EXERCISE OBJECTIVE:
Using the data below, return every line that holds the word "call".

COLLECTED DATA:
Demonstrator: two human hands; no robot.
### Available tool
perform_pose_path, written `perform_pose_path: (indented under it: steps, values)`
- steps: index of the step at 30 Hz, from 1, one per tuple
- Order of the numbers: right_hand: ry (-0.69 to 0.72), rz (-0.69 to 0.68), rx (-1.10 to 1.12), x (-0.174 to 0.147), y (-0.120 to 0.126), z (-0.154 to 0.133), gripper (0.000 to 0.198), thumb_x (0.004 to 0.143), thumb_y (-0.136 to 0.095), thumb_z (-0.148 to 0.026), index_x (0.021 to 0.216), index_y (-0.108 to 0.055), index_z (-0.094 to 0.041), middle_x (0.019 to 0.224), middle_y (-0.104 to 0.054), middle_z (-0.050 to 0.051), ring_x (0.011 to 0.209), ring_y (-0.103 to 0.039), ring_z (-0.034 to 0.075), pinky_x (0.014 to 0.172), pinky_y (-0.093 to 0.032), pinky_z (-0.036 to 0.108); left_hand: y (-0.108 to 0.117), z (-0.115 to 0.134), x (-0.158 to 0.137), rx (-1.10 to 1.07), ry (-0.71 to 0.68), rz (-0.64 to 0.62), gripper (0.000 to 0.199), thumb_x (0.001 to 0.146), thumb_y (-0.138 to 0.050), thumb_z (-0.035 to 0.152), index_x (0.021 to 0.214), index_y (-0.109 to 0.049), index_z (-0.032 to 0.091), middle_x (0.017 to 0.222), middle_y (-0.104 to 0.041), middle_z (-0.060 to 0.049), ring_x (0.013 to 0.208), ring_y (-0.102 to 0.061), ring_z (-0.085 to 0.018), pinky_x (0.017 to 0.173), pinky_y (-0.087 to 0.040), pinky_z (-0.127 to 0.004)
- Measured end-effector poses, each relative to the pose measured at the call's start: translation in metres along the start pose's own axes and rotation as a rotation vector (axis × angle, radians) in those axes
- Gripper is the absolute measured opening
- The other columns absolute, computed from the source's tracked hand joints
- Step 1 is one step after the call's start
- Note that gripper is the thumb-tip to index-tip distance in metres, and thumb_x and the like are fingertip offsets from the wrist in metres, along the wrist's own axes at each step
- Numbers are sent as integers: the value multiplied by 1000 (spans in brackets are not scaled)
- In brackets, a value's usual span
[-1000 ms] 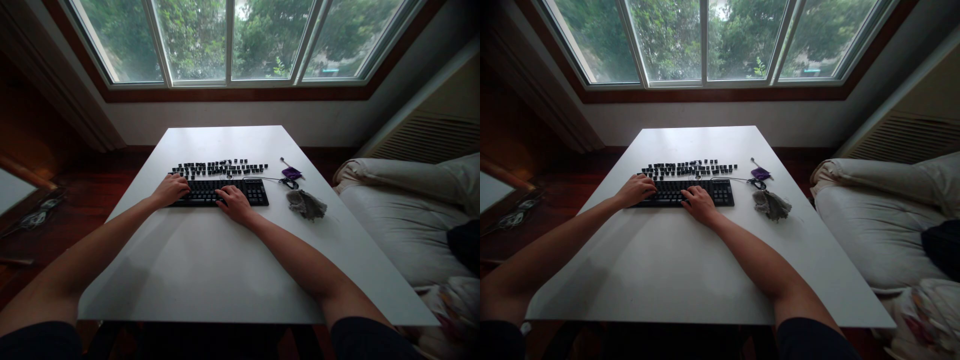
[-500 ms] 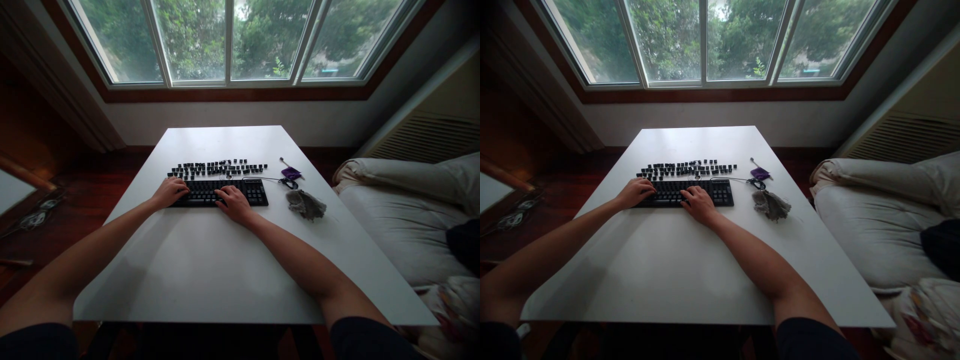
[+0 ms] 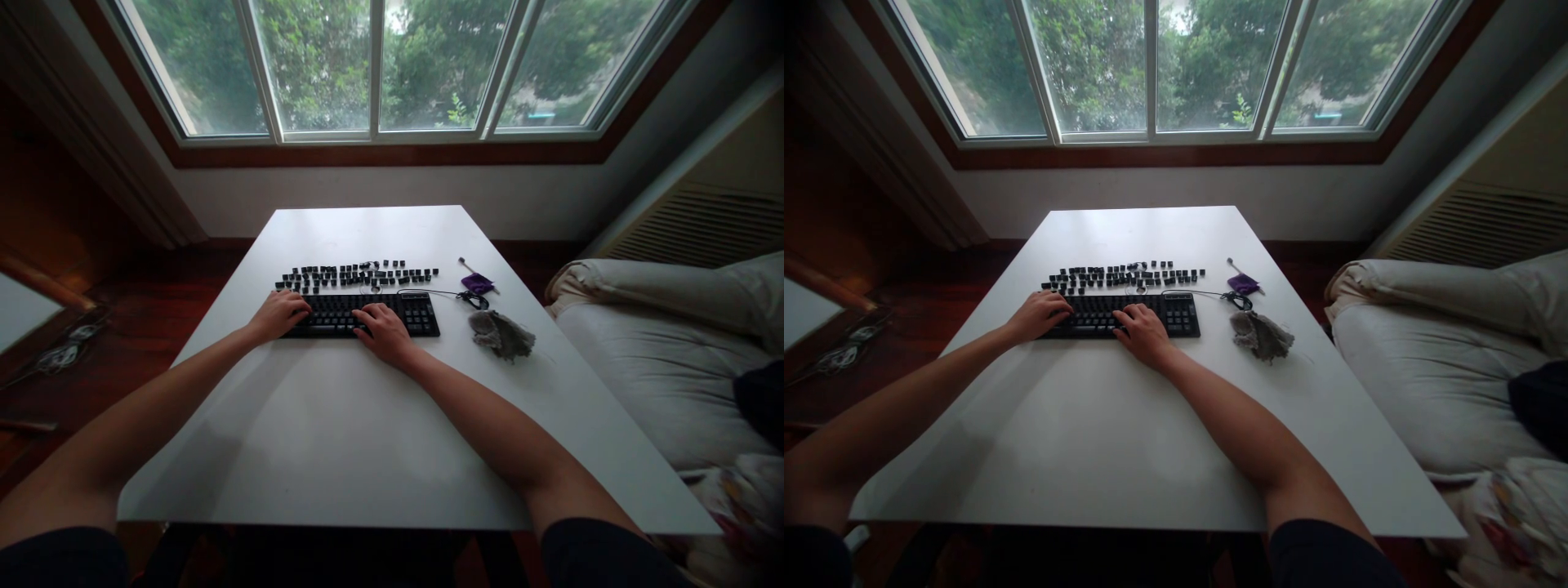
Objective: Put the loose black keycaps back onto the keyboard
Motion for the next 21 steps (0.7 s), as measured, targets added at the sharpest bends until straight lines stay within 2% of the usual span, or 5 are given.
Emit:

TASK ANSWER:
- Measured end-effector poses, each relative to the pose measured at the call's start: translation in metres along the start pose's own axes and rotation as a rotation vector (axis × angle, radians) in those axes
- Step 1 is one step after the call's start

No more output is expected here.